The listing below must be given again in full, exactly.
══════
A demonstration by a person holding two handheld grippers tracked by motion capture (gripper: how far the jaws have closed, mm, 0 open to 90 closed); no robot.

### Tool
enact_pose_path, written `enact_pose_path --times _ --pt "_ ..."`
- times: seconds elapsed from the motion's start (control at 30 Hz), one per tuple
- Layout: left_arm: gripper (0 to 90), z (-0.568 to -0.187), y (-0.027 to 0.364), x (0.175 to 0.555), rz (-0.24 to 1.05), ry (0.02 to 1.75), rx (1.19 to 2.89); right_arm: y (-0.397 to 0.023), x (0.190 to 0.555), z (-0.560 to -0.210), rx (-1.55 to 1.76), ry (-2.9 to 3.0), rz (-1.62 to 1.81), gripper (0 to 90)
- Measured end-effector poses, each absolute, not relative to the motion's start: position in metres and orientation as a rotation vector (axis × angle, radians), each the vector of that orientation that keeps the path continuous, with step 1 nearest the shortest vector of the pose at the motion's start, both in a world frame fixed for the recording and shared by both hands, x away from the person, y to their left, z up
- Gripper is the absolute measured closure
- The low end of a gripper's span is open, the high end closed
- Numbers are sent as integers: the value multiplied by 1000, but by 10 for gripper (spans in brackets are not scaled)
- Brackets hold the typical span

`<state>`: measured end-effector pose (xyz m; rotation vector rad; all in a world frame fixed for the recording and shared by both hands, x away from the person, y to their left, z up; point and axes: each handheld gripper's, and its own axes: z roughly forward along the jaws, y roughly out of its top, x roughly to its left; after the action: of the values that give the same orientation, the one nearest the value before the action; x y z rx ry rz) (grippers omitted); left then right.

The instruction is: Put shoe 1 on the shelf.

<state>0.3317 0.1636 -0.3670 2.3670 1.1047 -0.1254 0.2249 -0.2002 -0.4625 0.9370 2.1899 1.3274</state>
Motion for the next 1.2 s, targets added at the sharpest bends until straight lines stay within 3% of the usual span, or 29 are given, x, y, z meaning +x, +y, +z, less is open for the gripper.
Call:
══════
§ **Finished exercise**
A demonstration by a person holding two handheld grippers tracked by motion capture (gripper: how far the jaws have closed, mm, 0 open to 90 closed); no robot.

### Tool
enact_pose_path, written `enact_pose_path --times _ --pt "_ ..."`
- times: seconds elapsed from the motion's start (control at 30 Hz), one per tuple
- Layout: left_arm: gripper (0 to 90), z (-0.568 to -0.187), y (-0.027 to 0.364), x (0.175 to 0.555), rz (-0.24 to 1.05), ry (0.02 to 1.75), rx (1.19 to 2.89); right_arm: y (-0.397 to 0.023), x (0.190 to 0.555), z (-0.560 to -0.210), rx (-1.55 to 1.76), ry (-2.9 to 3.0), rz (-1.62 to 1.81), gripper (0 to 90)
- Measured end-effector poses, each absolute, not relative to the motion's start: position in metres and orientation as a rotation vector (axis × angle, radians), each the vector of that orientation that keeps the path continuous, with step 1 nearest the shortest vector of the pose at the motion's start, both in a world frame fixed for the recording and shared by both hands, x away from the person, y to their left, z up
- Gripper is the absolute measured closure
- The low end of a gripper's span is open, the high end closed
- Numbers are sent as integers: the value multiplied by 1000, but by 10 for gripper (spans in brackets are not scaled)
- Brackets hold the typical span

`<state>`: measured end-effector pose (xyz m; rotation vector rad; all in a world frame fixed for the recording and shared by both hands, x away from the person, y to their left, z up; point and axes: each handheld gripper's, and its own axes: z roughly forward along the jaws, y roughly out of its top, x roughly to its left; after the action: of the values that give the same orientation, the one nearest the value before the action; x y z rx ry rz) (grippers omitted); left then right.

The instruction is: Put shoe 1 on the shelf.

<state>0.3317 0.1636 -0.3670 2.3670 1.1047 -0.1254 0.2249 -0.2002 -0.4625 0.9370 2.1899 1.3274</state>
Motion for the next 1.2 s, targets added at the sharpest bends until straight lines stay within 3% of the usual span, or 29 are given, x, y, z meaning +x, +y, +z, less is open for the gripper.
Call:

The submitted response is complete.